Exercise brief: Repeat the data. Keep each line identical.

The data:
╔══
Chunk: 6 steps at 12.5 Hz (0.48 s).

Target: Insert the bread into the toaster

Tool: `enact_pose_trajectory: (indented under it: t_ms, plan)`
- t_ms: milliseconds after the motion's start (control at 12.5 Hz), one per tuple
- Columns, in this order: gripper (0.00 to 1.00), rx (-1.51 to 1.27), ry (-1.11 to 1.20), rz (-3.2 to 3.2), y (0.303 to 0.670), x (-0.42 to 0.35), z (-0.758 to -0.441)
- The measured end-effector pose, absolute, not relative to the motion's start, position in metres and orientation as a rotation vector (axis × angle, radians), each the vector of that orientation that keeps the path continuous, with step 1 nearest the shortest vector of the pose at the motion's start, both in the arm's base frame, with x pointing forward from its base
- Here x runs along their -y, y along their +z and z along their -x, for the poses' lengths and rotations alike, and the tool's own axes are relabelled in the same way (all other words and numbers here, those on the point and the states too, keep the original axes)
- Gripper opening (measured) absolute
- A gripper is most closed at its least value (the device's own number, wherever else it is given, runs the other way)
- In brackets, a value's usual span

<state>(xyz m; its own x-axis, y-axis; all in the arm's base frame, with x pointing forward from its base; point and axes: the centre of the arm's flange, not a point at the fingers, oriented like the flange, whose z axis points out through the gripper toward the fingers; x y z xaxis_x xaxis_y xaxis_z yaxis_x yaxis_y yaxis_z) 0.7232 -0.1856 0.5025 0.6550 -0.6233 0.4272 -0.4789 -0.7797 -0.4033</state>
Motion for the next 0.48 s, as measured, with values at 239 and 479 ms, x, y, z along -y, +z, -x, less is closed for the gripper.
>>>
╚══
Worked solution:
Chunk: 6 steps at 12.5 Hz (0.48 s).

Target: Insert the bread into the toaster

Tool: `enact_pose_trajectory: (indented under it: t_ms, plan)`
- t_ms: milliseconds after the motion's start (control at 12.5 Hz), one per tuple
- Columns, in this order: gripper (0.00 to 1.00), rx (-1.51 to 1.27), ry (-1.11 to 1.20), rz (-3.2 to 3.2), y (0.303 to 0.670), x (-0.42 to 0.35), z (-0.758 to -0.441)
- The measured end-effector pose, absolute, not relative to the motion's start, position in metres and orientation as a rotation vector (axis × angle, radians), each the vector of that orientation that keeps the path continuous, with step 1 nearest the shortest vector of the pose at the motion's start, both in the arm's base frame, with x pointing forward from its base
- Here x runs along their -y, y along their +z and z along their -x, for the poses' lengths and rotations alike, and the tool's own axes are relabelled in the same way (all other words and numbers here, those on the point and the states too, keep the original axes)
- Gripper opening (measured) absolute
- A gripper is most closed at its least value (the device's own number, wherever else it is given, runs the other way)
- In brackets, a value's usual span

<state>(xyz m; its own x-axis, y-axis; all in the arm's base frame, with x pointing forward from its base; point and axes: the centre of the arm's flange, not a point at the fingers, oriented like the flange, whose z axis points out through the gripper toward the fingers; x y z xaxis_x xaxis_y xaxis_z yaxis_x yaxis_y yaxis_z) 0.7232 -0.1856 0.5025 0.6550 -0.6233 0.4272 -0.4789 -0.7797 -0.4033</state>
Motion for the next 0.48 s, as measured, with values at 239 and 479 ms, x, y, z along -y, +z, -x, less is closed for the gripper.
>>>

The requested output is complete.